Sacramento man rescued off La Playa, Mexico

ALAMEDA, Calif. – A 66-year old Sacramento native was rescued from his sinking sailboat early this morning after the boat began taking on water 400 miles south of San Diego and 40 miles west of La Playa, Mexico late last night.

Max Young, a seasoned sailor, was traveling from Central America alone when his 50-foot sailboat, the Reflections, was damaged by a breaching whale resulting in a loss of steering and flooding.

He activated his emergency position indicating radio beacon and the 11th Coast Guard District Command Center in Alameda, Calif., received the distress alert at approximately midnight. His EPRIB delivered precise global positioning system coordinates to the command center as well as information on the vessel and the operator.

From the EPIRB alert alone, the command center watch diverted an HC-130 Hercules aircraft from Coast Guard Air Station Sacramento to investigate. The Coast Guard also requested assistance from the Ocean Virgo, a Panamanian-flagged merchant ship participating in the Automated Mutual-Assistance Vessel Rescue System. AMVER is a voluntary system sponsored by the Coast Guard where ocean going vessels provide route intentions and position information to the AMVER system, allowing the Coast Guard to identify possible responders in the area of distress. The Ocean Virgo was approximately 60 miles away and immediately headed to the scene.

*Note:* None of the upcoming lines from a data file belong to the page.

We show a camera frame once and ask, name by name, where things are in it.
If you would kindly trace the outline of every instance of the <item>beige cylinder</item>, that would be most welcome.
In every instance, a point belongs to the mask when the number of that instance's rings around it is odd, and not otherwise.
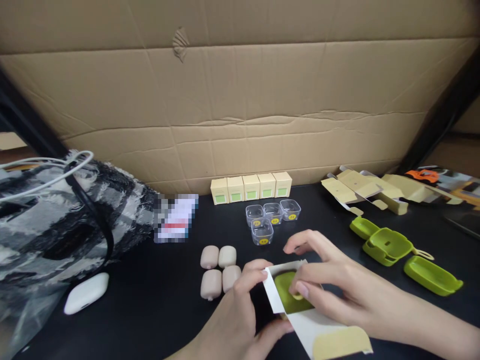
[[[204,269],[216,268],[219,264],[220,250],[215,245],[205,246],[201,252],[200,266]]]
[[[200,296],[208,301],[222,293],[222,272],[217,269],[205,271],[201,279]]]
[[[226,294],[230,290],[237,279],[242,275],[242,270],[237,265],[227,266],[221,273],[221,282],[223,285],[223,292]]]
[[[233,246],[227,245],[220,249],[218,255],[218,266],[225,269],[228,266],[235,265],[237,263],[237,250]]]

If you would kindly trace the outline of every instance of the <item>finger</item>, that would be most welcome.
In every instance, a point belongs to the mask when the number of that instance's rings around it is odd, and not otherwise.
[[[233,284],[233,290],[236,294],[248,293],[255,285],[261,283],[266,278],[267,272],[264,270],[244,271],[240,278]]]
[[[263,270],[272,266],[273,264],[270,261],[265,259],[256,259],[250,262],[247,262],[243,267],[243,271],[250,271],[250,270]]]
[[[298,268],[291,281],[288,291],[296,294],[297,281],[304,281],[313,284],[332,284],[343,290],[349,290],[351,283],[348,270],[342,263],[336,262],[314,262],[304,263]]]
[[[308,243],[300,245],[299,247],[296,247],[295,250],[294,250],[295,254],[297,254],[297,255],[303,255],[303,254],[311,252],[311,251],[313,251],[313,249],[310,246],[310,244],[308,244]]]
[[[282,338],[283,335],[294,331],[292,324],[288,320],[274,320],[263,328],[255,337],[255,342],[250,348],[251,360],[265,359],[275,343]]]
[[[305,230],[297,232],[291,236],[286,242],[283,251],[286,254],[291,254],[295,251],[296,247],[308,244],[324,262],[329,260],[345,256],[333,243],[328,240],[323,234],[318,231]]]
[[[296,283],[296,290],[320,313],[341,324],[350,325],[354,323],[353,317],[356,310],[332,292],[304,281]]]

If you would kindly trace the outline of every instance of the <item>orange toy car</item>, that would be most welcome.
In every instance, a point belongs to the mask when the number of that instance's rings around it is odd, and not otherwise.
[[[410,170],[405,175],[427,185],[432,185],[439,181],[439,173],[432,170]]]

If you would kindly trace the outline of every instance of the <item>flattened cardboard box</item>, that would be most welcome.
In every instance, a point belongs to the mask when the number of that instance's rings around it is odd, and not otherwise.
[[[297,271],[306,260],[287,262],[267,267],[268,274],[263,282],[265,292],[274,314],[284,314],[274,277],[287,271]],[[373,353],[370,339],[364,330],[357,326],[345,326],[322,314],[316,309],[287,314],[303,348],[315,360],[334,359],[358,352]]]
[[[164,193],[384,173],[479,33],[454,0],[15,3],[0,1],[0,64],[19,90],[68,147]]]

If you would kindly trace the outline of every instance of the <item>black metal frame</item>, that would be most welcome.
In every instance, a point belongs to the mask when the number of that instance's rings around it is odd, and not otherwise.
[[[14,131],[41,157],[62,159],[69,152],[1,68],[0,123]]]
[[[429,111],[427,124],[411,145],[396,173],[402,175],[420,166],[479,95],[480,46]]]

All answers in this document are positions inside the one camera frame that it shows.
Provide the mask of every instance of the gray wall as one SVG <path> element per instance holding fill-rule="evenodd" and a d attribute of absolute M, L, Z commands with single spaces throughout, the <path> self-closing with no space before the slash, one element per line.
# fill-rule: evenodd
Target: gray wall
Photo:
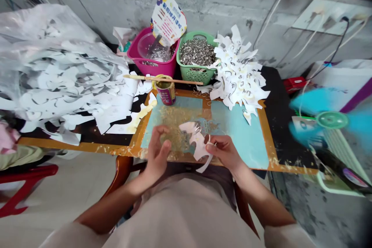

“As supervisor in this long-range search and rescue case, I knew we had to find the right assets to respond to this mariner that was in obvious distress,” said Lt. Erin O’Donnell, the command duty officer overseeing the rescue efforts.

When the crew of the Hercules located and established radio communications with Young at about 2 a.m., he was baling water from his boat. He had also deployed his life raft in case he had to abandon his boat.

The Hercules remained on scene until the Ocean Virgo arrived around 4 a.m., and Young was safely taken aboard shortly after sunrise. He is currently en route to Panama and plans to return to Sacramento.

“The fact that Young was prepared with all the right safety equipment helped save his life,” said Lt. Charles Kelly, a watchstander at the command center. “His EPIRB delivered an exact position to us, contact information that allowed us to quickly discern the sail plan of and number of persons on the vessel, and really took a lot of the search out of the search and rescue.”

EPIRBs are an important life-saving tool that every mariner is recommended to have aboard prior to setting out on the water, especially if traveling offshore. EPIRBs can be easily purchased at marine stores and on the internet, and boaters are reminded to register the EPIRBS to help ensure an effective response.

“Many successful long-range rescues are a result of the vessels who voluntarily participate in the AMVER system, and the professional mariners who sail them.” said Rear Admiral Joseph “Pepe” Castillo, 11th Coast Guard District commander. “Mr. Young’s rescue is a perfect example of the impact and importance of Coast Guard partnerships with the maritime community.”